▸ What the task requires
Locate every line in the material below that has the word "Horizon". Copy each of those lines.
Top of Input for this task
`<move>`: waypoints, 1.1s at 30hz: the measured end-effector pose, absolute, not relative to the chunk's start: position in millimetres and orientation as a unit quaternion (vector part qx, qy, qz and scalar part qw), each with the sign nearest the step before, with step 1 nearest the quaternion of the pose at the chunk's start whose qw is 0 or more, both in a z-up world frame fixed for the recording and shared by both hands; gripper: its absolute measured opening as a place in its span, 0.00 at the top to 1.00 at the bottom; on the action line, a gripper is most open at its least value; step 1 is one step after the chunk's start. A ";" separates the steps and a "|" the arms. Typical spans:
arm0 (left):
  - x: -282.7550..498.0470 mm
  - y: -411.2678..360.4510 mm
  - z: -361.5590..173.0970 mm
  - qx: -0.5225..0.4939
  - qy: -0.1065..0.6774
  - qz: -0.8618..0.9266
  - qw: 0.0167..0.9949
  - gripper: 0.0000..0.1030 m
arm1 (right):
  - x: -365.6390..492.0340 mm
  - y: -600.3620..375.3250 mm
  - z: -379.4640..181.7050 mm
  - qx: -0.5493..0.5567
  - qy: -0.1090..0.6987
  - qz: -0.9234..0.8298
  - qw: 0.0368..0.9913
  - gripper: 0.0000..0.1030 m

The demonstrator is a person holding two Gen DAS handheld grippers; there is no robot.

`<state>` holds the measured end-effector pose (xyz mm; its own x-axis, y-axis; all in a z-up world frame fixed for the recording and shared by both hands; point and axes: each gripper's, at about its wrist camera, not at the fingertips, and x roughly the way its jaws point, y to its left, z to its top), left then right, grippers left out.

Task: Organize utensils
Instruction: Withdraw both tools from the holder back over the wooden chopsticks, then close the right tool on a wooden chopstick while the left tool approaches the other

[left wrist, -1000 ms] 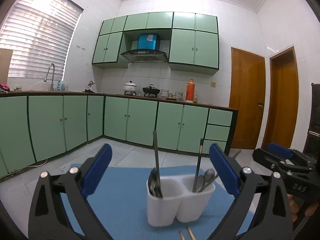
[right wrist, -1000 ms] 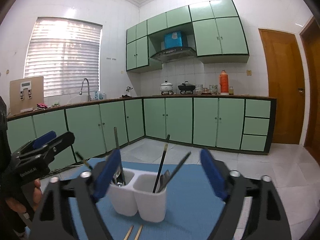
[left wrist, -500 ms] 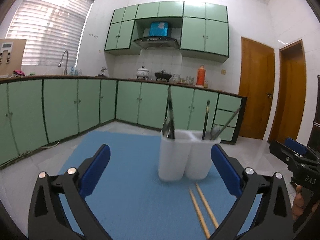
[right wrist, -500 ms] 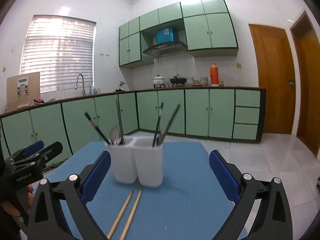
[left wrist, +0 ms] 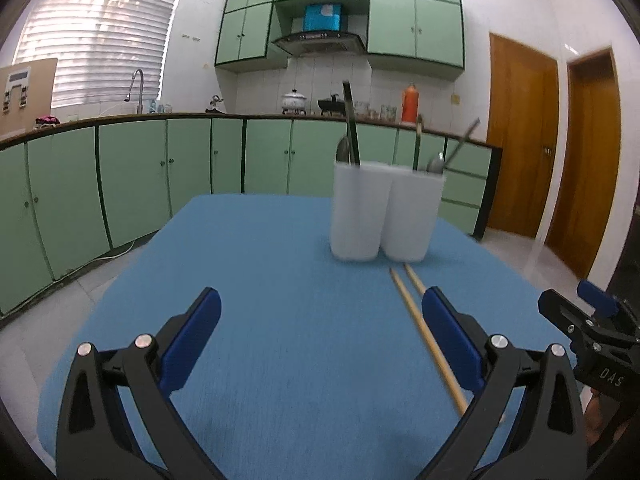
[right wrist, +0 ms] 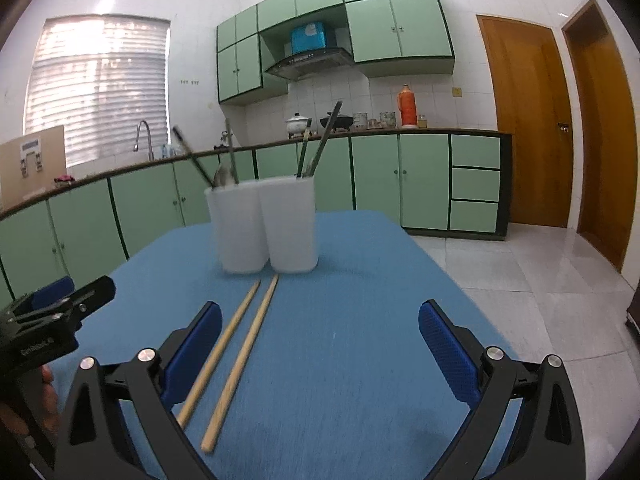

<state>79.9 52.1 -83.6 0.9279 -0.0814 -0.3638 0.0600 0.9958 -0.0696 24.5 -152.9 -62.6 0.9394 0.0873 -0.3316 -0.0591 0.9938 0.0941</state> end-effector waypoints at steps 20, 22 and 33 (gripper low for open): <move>45.8 68.4 -118.3 -0.027 0.191 -0.025 0.981 0.05 | -16.4 -102.3 -106.7 -0.008 0.130 0.032 0.991 0.27; 45.3 67.3 -118.6 -0.028 0.191 -0.025 0.981 0.05 | -15.3 -100.7 -109.1 -0.012 0.133 0.031 0.991 0.32; 43.2 69.6 -118.5 -0.032 0.188 -0.028 0.981 0.05 | -13.3 -90.5 -122.5 -0.036 0.147 0.035 0.988 0.59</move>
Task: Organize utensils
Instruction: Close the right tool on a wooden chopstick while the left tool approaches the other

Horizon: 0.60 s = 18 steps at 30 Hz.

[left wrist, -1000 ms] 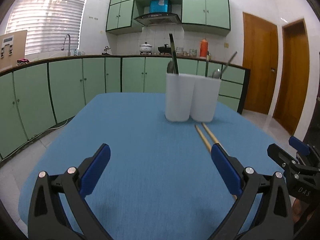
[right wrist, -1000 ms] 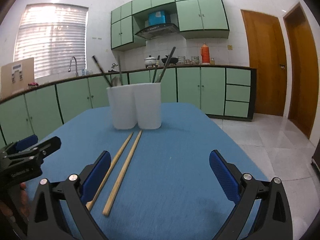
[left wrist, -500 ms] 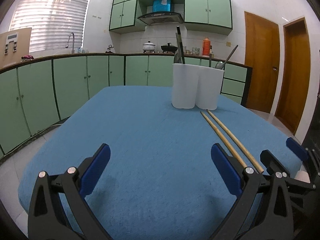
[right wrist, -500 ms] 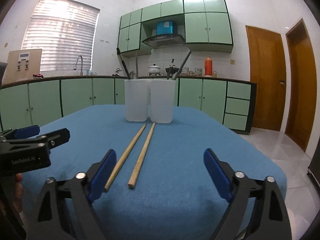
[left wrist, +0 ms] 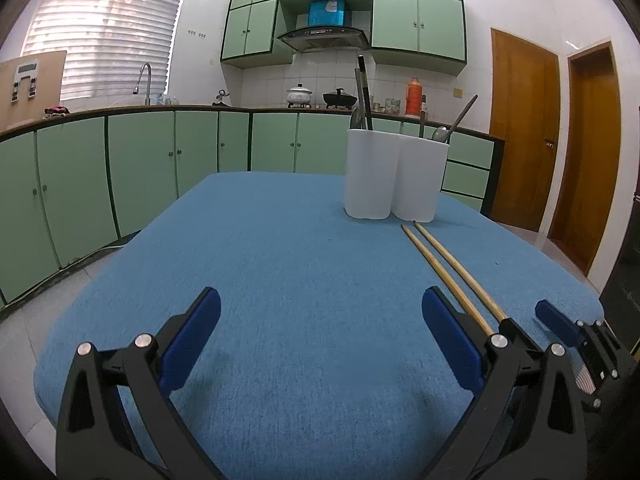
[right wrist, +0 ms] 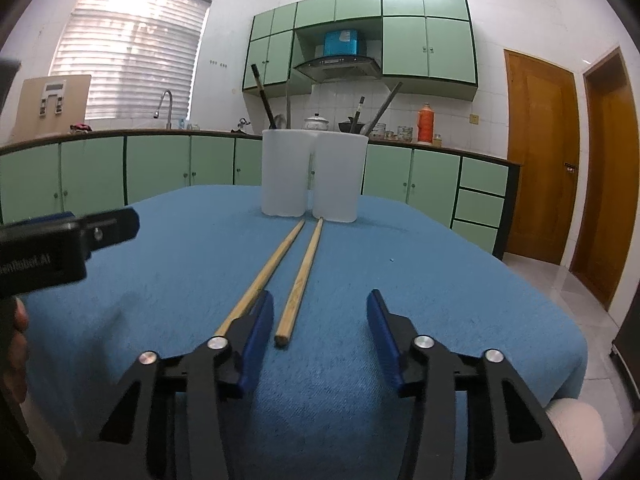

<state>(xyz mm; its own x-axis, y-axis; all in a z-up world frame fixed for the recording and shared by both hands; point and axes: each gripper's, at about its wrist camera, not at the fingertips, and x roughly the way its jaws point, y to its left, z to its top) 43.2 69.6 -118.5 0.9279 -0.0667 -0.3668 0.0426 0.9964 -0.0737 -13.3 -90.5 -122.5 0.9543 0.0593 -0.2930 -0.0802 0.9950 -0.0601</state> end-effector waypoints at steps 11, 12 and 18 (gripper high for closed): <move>40.1 67.4 -118.4 -0.036 0.188 -0.027 0.981 0.05 | -19.4 -81.4 -126.0 -0.038 0.131 0.044 0.990 0.84; 40.2 67.7 -118.5 -0.036 0.188 -0.028 0.981 0.05 | -19.6 -81.3 -125.8 -0.037 0.131 0.047 0.990 0.86; 38.7 64.8 -118.4 -0.036 0.187 -0.028 0.981 0.05 | -19.3 -85.6 -125.5 -0.020 0.135 0.064 0.989 0.92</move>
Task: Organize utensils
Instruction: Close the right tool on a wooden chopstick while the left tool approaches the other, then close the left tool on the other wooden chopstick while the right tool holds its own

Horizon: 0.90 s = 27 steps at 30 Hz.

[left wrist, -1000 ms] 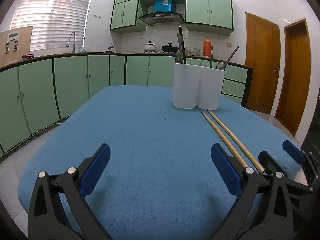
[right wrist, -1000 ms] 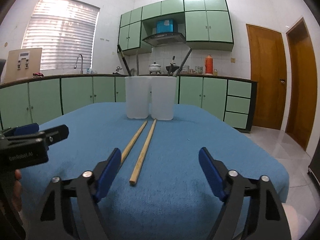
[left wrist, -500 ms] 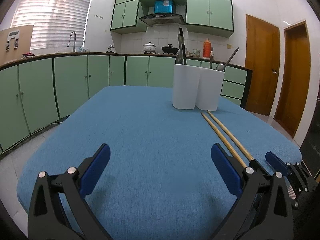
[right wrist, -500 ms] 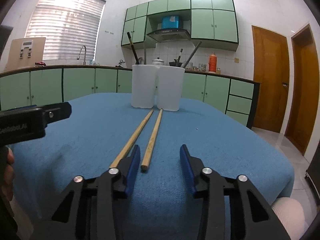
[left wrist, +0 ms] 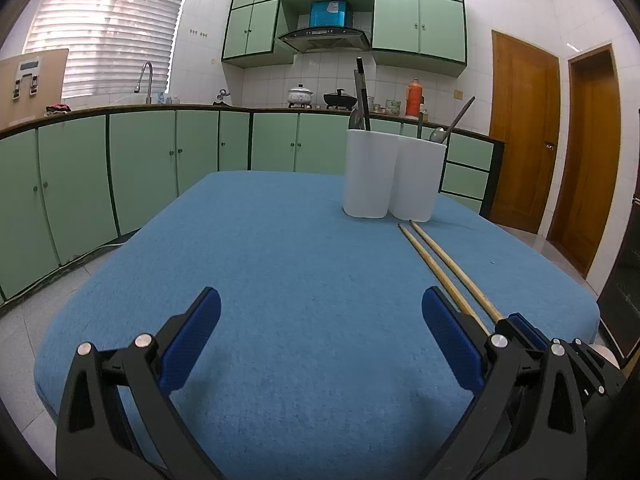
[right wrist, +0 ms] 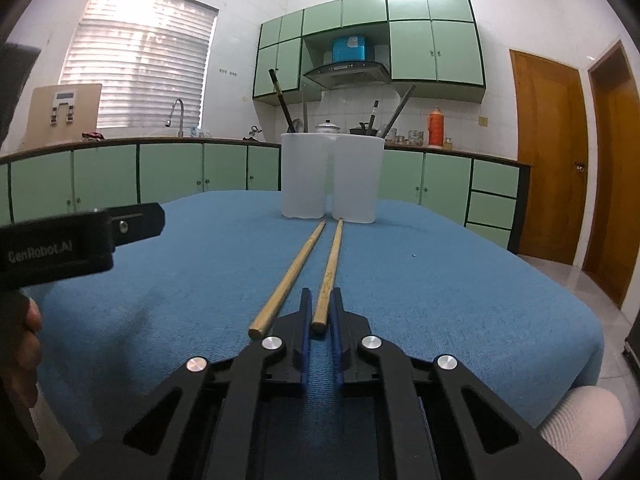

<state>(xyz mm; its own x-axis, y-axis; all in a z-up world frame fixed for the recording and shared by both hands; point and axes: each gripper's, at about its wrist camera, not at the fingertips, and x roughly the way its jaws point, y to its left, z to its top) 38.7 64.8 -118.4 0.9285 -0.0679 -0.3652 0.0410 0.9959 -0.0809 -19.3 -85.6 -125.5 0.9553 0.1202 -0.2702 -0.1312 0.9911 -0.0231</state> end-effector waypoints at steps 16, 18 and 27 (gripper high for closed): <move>25.3 12.8 -123.1 -0.040 0.187 -0.065 0.979 0.05 | -47.2 -124.1 -116.6 -0.014 0.117 0.008 0.993 0.94; 24.6 0.4 -126.0 -0.035 0.190 -0.073 0.978 0.05 | -50.3 -133.3 -115.7 -0.007 0.117 -0.003 0.993 0.94; 35.1 -28.2 -143.1 -0.020 0.224 -0.084 0.971 0.34 | -51.6 -166.4 -114.7 0.025 0.119 -0.034 0.992 0.94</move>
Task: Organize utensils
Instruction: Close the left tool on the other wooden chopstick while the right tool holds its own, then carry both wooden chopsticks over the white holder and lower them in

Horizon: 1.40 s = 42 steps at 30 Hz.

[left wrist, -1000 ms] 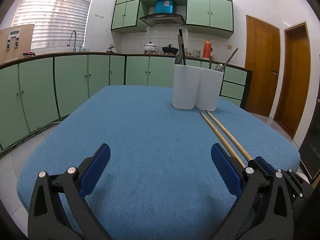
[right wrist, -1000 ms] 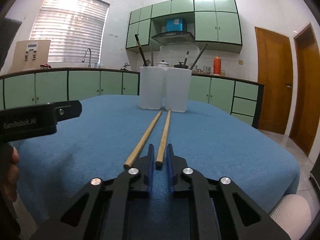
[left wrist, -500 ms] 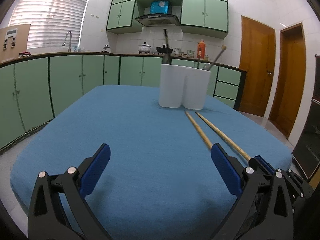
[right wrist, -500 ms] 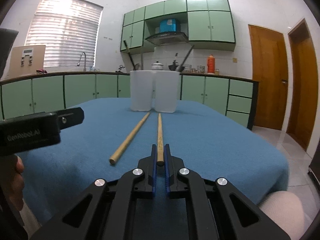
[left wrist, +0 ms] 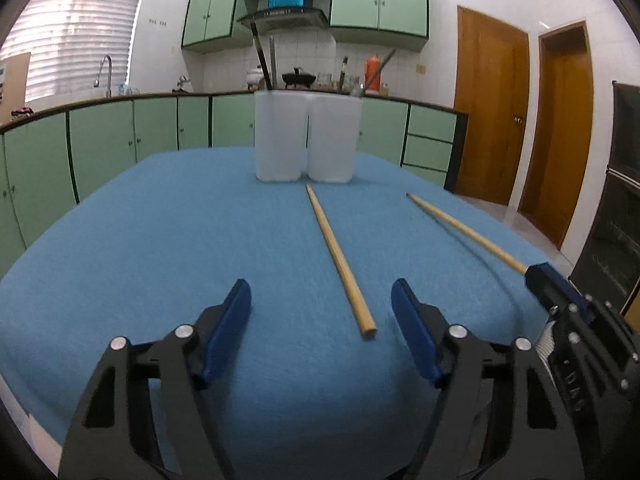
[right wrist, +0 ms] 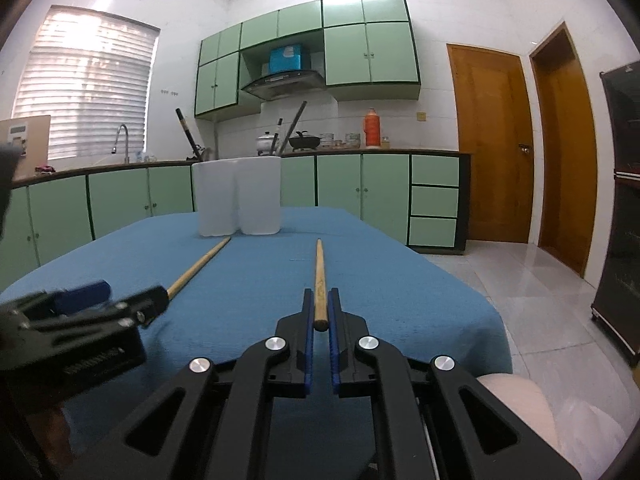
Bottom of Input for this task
▸ Your solution
Horizon: 0.60 s = 18 steps at 30 Hz.
Horizon: 0.90 s = 27 steps at 30 Hz.
Horizon: 1.40 s = 42 steps at 30 Hz.

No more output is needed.